+++ Extracted information

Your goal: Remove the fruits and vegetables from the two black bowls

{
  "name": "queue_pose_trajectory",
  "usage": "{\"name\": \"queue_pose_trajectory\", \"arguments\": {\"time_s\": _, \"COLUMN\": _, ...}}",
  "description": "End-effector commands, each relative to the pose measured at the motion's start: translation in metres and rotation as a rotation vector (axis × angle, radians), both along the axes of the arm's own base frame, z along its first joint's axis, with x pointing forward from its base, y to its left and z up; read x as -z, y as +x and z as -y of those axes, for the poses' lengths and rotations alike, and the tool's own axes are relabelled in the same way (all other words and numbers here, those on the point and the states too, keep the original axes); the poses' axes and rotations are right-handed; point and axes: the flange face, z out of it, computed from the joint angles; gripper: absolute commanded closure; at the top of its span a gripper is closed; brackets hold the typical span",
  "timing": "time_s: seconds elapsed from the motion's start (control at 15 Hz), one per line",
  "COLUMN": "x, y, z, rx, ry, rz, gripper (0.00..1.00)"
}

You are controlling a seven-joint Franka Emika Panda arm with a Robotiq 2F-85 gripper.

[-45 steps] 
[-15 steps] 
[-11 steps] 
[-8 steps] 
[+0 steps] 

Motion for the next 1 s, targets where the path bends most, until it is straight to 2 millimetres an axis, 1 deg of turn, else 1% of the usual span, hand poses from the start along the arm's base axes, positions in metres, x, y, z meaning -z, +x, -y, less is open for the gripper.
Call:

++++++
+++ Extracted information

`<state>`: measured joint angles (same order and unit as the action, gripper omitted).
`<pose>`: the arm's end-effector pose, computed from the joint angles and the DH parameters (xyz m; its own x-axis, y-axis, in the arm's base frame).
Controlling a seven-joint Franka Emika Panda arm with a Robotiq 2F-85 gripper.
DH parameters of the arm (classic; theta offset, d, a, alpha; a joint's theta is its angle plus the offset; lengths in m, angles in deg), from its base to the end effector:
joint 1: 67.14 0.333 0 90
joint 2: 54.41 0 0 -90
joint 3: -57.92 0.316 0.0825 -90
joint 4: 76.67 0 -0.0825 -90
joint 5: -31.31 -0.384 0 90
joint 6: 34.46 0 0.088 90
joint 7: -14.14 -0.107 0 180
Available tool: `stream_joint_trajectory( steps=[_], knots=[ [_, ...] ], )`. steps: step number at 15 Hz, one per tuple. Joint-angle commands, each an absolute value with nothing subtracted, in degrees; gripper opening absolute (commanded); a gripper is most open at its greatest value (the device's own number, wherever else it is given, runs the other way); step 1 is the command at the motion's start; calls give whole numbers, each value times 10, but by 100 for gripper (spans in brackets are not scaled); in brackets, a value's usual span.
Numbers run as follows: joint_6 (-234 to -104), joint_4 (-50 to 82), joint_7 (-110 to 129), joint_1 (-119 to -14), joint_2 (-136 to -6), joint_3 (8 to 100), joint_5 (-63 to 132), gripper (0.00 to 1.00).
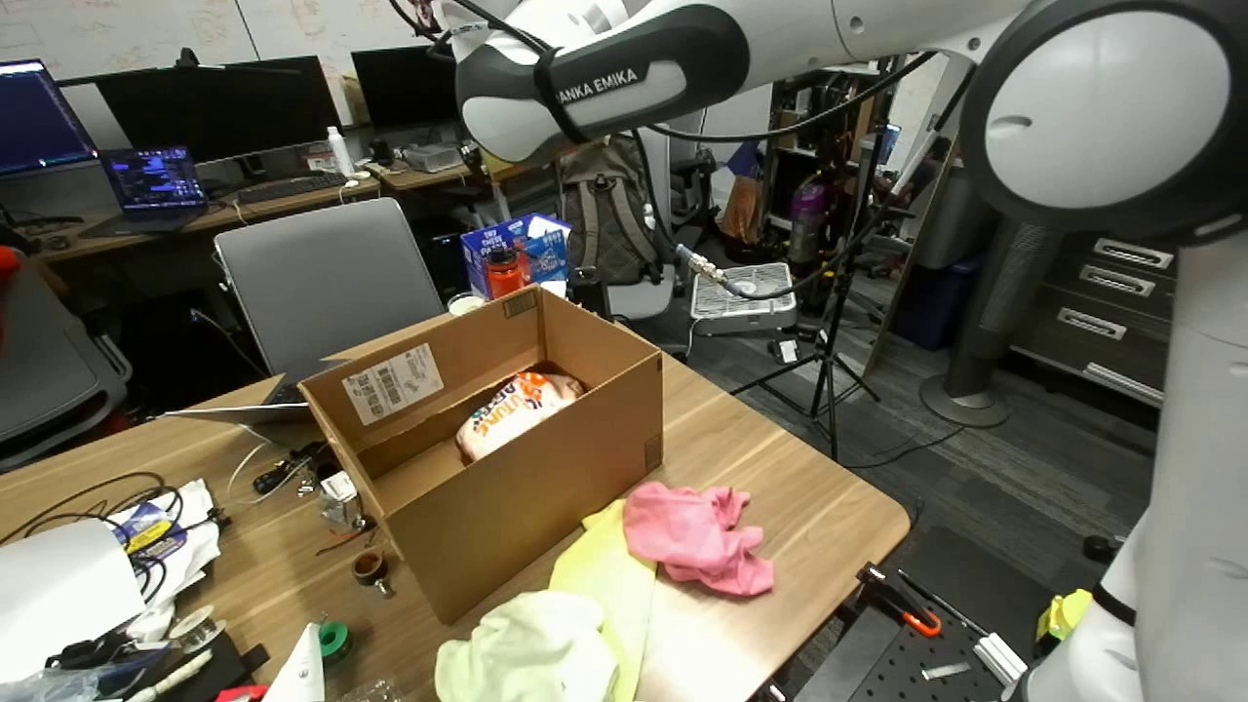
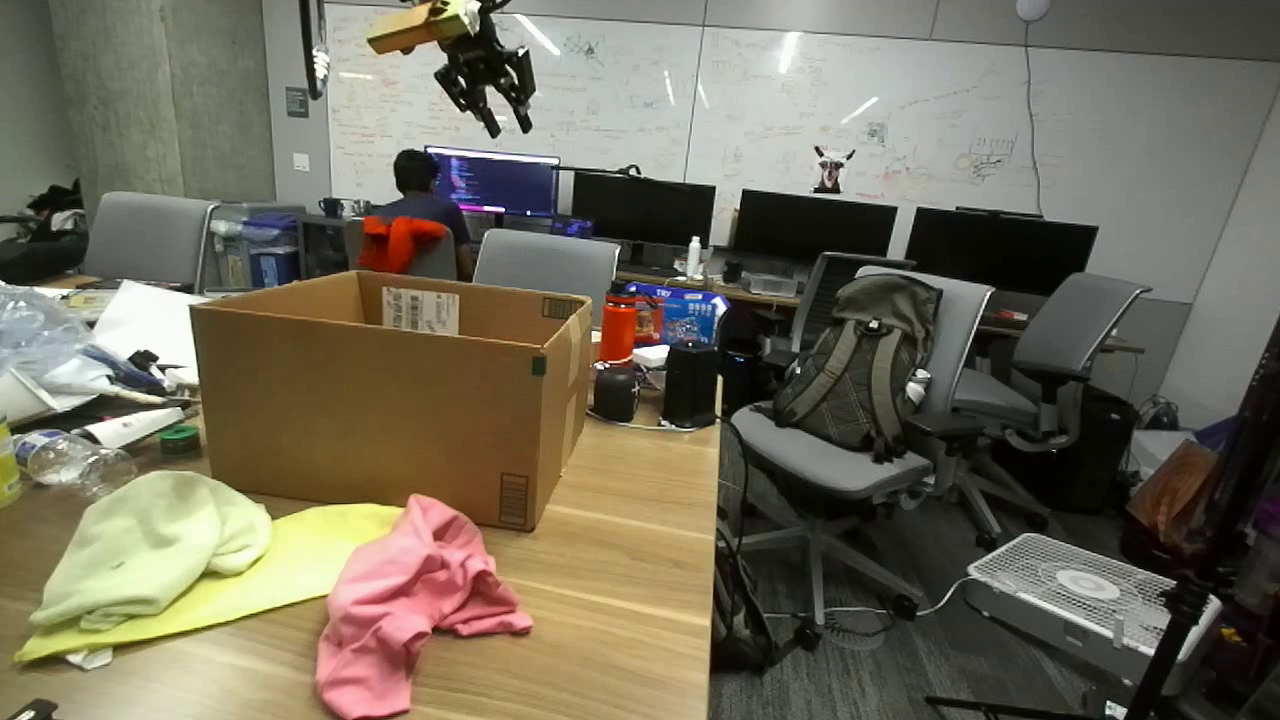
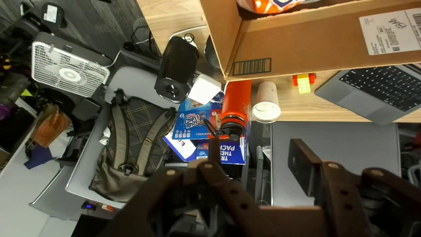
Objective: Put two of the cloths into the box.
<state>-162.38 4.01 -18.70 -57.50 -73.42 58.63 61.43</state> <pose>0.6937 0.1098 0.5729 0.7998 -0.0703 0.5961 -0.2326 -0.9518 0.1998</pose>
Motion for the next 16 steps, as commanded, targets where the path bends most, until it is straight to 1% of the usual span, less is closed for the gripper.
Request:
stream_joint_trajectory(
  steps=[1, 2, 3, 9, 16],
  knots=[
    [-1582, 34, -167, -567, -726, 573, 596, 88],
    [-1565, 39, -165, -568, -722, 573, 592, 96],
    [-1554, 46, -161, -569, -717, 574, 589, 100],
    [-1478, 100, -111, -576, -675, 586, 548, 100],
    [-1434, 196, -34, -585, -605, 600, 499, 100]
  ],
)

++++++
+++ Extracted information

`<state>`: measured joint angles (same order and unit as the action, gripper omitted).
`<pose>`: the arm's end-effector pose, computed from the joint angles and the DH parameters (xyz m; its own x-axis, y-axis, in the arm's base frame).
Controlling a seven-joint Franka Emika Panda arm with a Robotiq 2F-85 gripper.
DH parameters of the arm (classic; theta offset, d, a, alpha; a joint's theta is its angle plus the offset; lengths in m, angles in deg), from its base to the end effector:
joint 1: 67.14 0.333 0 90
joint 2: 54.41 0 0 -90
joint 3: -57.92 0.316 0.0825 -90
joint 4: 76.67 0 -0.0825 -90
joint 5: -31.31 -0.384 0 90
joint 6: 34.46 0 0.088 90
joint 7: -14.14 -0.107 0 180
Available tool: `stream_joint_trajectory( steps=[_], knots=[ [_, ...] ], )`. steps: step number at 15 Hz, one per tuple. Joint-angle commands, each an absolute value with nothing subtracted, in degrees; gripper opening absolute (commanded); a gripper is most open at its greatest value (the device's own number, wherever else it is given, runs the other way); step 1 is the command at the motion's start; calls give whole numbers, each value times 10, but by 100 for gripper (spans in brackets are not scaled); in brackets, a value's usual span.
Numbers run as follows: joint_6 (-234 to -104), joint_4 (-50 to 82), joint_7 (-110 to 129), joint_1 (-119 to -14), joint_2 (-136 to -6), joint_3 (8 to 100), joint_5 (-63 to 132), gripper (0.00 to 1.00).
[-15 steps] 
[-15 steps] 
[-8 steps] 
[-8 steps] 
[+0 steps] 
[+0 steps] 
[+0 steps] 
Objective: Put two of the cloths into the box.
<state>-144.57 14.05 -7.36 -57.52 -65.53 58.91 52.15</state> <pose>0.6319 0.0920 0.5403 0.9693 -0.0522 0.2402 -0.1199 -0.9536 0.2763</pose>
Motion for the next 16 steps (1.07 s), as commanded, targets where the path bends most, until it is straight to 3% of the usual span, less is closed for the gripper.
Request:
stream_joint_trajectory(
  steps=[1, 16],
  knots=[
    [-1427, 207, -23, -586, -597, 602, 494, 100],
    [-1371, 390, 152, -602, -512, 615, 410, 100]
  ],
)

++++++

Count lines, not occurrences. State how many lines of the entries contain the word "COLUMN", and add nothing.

2